Work item
Return all of the data exactly, omitting any images.

Data section
===

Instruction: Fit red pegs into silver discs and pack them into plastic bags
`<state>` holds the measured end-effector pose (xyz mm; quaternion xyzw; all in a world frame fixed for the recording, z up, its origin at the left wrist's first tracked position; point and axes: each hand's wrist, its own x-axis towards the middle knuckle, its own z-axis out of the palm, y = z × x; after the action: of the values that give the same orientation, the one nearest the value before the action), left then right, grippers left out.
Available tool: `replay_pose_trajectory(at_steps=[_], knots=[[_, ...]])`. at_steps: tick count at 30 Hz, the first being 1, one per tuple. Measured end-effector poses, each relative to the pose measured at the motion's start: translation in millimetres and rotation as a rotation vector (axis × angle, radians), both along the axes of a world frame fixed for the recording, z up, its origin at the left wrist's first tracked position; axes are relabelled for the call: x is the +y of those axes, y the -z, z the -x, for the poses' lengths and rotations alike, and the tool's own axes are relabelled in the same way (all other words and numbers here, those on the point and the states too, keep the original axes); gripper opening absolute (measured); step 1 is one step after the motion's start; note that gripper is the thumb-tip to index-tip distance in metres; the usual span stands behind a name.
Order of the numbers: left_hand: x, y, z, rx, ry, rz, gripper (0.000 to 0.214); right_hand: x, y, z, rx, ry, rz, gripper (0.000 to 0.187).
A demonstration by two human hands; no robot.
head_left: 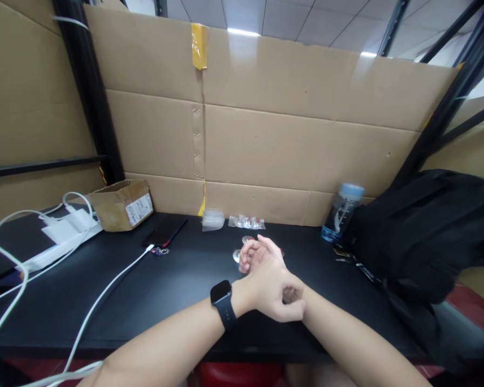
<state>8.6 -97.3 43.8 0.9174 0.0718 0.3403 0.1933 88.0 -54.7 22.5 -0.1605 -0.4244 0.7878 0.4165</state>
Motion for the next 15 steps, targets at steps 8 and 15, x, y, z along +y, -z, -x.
replay_pose_trajectory(at_steps=[8,15], knots=[[-1.4,-9.1,3.2,0.068,0.064,0.076,0.007,9.4,-11.2,-17.0,-0.156,-0.005,-0.107,0.052],[4.1,-3.3,2.5,0.247,0.083,0.059,0.006,22.6,-13.1,-32.8,-0.307,0.143,-0.207,0.055]])
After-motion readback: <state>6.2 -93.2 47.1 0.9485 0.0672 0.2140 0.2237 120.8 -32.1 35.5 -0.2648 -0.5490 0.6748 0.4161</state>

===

Answer area
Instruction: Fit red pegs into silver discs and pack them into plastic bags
`<state>` holds the measured end-effector pose (xyz mm; quaternion xyzw; all in a world frame fixed for the recording, z up, its origin at the left wrist's first tracked position; point and axes: each hand's wrist, its own x-axis towards the middle knuckle, its own z-axis out of the palm, y = z × x; after the action: of the values that give the same orientation, the one nearest the value before the action), left then right, grippers left out.
Available tool: `replay_pose_trajectory(at_steps=[_], knots=[[_, ...]])`. at_steps: tick count at 30 Hz, the first being 1, one per tuple. Measured end-effector poses, each relative to the pose measured at the motion's start: translation in millimetres and rotation as a rotation vector (axis × angle, radians), both along the axes of a world frame fixed for the recording, z up, its origin at the left wrist's first tracked position; axes are relabelled for the call: x is the +y of those axes, y the -z, z the -x, for the poses' lengths and rotations alike, and the tool's own axes are relabelled in the same way (all other words and numbers here, those on the point and the states too, keep the original axes); gripper opening absolute (measured); step 1 is one step after the motion's start; note that gripper is the thumb-tip to index-tip distance in metres; the usual span stands behind a name.
Order of the numbers: left_hand: x, y, z, rx, ry, rz, gripper (0.000 to 0.214); right_hand: x, y, z, rx, ry, rz, gripper (0.000 to 0.187).
A demonstration by two human hands; no robot.
head_left: 
<state>8.6 -97.3 43.8 0.9174 0.0718 0.3403 0.1933 88.0 -54.7 22.5 -0.1605 -0.4244 0.7878 0.4165</state>
Motion for the next 15 steps, targets at steps 8 and 15, x, y, z along +y, -z, -x.
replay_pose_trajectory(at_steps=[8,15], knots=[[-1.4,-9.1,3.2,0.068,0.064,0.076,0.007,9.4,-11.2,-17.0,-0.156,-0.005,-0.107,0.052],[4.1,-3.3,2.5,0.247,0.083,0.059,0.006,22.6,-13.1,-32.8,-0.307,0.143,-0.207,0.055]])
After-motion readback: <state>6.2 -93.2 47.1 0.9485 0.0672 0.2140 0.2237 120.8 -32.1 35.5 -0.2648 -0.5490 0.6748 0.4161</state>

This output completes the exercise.